> _What you will do_
Go through the listing and return every line with "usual" in it.

Content starts

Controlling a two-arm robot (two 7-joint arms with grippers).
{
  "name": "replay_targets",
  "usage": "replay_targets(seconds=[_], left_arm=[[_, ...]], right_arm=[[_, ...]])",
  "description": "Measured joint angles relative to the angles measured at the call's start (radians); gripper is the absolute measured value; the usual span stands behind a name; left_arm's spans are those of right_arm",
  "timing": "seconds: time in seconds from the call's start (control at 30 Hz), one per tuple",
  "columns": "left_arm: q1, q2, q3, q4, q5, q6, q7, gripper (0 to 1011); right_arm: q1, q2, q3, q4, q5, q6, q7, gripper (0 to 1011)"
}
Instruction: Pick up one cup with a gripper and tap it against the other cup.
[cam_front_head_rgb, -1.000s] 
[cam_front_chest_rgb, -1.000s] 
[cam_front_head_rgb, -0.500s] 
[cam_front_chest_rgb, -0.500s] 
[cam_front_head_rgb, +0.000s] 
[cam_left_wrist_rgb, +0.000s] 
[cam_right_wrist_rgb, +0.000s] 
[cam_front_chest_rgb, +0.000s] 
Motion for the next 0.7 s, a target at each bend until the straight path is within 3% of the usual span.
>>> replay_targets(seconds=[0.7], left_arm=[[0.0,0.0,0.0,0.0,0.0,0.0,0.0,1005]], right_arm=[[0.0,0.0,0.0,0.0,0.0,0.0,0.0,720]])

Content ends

> _Answer section_
  "description": "Measured joint angles relative to the angles measured at the call's start (radians); gripper is the absolute measured value; the usual span stands behind a name; left_arm's spans are those of right_arm",
Motion for the next 0.7 s, a target at each bend until the straight path is within 3% of the usual span.

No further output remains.